Doutor Reinaldo recostou novamente e largou os braços para fora da poltrona de couro vermelho, como se estivesse cansado demais para discutir. Teodoro até então nunca tinha pensado em si mesmo ou na sua família como comunistas. Desconfiava que Doutor Reinaldo também não. Tinha dificuldade em imaginar o pai considerando-se qualquer coisa além de cardiologista. De qualquer forma, eles logo perceberam que o homenzinho se referia aos encontros na casa da rua Ubatuba. Perceberam por conta própria, porque o diretor Burnier não disse mais nada. Apenas apoiou as mãos fechadas sobre a mesa e esperou, com seu rosto cinzento tremendo de emoção e os olhinhos cheios de felicidade.

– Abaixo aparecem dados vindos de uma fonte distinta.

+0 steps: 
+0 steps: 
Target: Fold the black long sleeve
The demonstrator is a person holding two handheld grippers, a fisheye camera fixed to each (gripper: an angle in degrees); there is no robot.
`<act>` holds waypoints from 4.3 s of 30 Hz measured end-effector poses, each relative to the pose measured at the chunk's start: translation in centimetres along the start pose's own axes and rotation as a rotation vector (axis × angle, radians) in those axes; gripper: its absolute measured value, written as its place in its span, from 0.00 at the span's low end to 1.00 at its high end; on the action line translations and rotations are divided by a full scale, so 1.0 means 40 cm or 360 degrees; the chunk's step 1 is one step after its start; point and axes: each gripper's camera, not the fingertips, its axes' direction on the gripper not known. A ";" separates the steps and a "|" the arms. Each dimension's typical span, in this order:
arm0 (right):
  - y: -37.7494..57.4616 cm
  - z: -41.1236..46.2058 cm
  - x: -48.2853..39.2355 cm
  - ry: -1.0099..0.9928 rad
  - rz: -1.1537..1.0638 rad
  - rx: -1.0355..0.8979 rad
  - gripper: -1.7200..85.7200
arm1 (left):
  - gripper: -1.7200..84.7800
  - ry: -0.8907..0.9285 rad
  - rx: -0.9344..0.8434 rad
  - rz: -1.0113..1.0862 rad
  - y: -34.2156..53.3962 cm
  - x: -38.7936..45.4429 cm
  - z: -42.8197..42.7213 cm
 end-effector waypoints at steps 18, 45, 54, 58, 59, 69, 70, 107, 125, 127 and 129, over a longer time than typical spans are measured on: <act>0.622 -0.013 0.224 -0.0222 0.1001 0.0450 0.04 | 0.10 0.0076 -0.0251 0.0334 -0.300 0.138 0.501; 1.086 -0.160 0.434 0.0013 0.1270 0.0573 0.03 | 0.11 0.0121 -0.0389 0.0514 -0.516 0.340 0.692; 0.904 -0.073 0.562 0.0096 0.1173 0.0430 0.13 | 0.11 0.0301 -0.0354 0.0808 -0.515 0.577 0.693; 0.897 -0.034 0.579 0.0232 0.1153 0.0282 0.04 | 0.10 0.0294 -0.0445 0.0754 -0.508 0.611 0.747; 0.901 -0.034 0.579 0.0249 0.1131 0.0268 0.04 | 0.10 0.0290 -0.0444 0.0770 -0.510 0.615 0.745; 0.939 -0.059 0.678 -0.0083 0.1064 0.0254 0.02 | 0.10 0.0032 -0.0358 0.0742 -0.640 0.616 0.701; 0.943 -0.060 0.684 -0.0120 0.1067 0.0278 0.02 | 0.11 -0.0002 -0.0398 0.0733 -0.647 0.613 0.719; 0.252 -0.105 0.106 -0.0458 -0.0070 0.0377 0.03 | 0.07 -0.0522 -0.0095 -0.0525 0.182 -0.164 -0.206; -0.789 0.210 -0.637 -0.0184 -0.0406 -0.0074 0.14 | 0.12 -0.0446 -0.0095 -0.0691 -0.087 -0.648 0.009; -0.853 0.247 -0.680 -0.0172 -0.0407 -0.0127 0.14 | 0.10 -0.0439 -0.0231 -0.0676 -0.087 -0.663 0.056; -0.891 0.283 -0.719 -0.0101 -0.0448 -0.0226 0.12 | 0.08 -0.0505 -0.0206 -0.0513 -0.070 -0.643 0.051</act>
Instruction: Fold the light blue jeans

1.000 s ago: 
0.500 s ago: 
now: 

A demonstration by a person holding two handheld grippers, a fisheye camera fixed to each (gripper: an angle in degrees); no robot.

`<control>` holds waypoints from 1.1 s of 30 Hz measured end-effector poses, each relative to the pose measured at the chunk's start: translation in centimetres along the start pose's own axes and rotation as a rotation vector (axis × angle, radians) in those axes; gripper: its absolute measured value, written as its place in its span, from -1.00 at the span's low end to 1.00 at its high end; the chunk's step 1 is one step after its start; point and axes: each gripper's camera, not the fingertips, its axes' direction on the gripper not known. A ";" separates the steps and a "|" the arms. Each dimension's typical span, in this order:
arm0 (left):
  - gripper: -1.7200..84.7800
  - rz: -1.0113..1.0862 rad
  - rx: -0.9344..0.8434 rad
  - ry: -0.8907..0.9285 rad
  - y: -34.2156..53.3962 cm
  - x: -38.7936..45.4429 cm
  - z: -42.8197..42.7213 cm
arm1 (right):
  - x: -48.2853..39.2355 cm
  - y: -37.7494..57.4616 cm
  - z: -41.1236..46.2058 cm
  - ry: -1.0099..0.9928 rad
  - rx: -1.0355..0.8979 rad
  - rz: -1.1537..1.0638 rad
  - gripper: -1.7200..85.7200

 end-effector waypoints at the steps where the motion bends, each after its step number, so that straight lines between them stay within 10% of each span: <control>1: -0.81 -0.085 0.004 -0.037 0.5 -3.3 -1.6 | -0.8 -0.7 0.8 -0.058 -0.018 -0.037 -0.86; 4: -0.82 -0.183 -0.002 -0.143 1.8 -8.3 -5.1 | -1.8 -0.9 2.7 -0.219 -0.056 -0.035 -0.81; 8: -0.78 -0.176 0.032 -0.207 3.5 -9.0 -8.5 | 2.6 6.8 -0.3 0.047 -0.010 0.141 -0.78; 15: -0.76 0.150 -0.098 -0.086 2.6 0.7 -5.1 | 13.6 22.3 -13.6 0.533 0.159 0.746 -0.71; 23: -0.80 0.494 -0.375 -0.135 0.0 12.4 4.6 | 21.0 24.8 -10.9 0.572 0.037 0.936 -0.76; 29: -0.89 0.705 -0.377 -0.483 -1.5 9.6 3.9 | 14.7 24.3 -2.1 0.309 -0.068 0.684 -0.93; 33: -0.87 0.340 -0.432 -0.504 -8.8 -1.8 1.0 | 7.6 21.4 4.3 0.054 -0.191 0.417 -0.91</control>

Doutor Reinaldo também não disse nada por um longo tempo. Depois se levantou, esperou que Teodoro o imitasse, alisou o paletó cor de chumbo, pensando por alguns instantes.
– Não temos mais o que fazer aqui, Téo – disse, com uma voz muito baixa e triste.
Em seguida segurou de leve o braço do filho, virou as costas e caminhou na direção da porta. Quando ia saindo a reboque do pai, Teodoro se voltou para trás, por cima do ombro. Mais de cinco décadas depois ele continuaria a achar curioso como a arma, a pasta verde e a mesa de mogno compunham um conjunto tão coerente.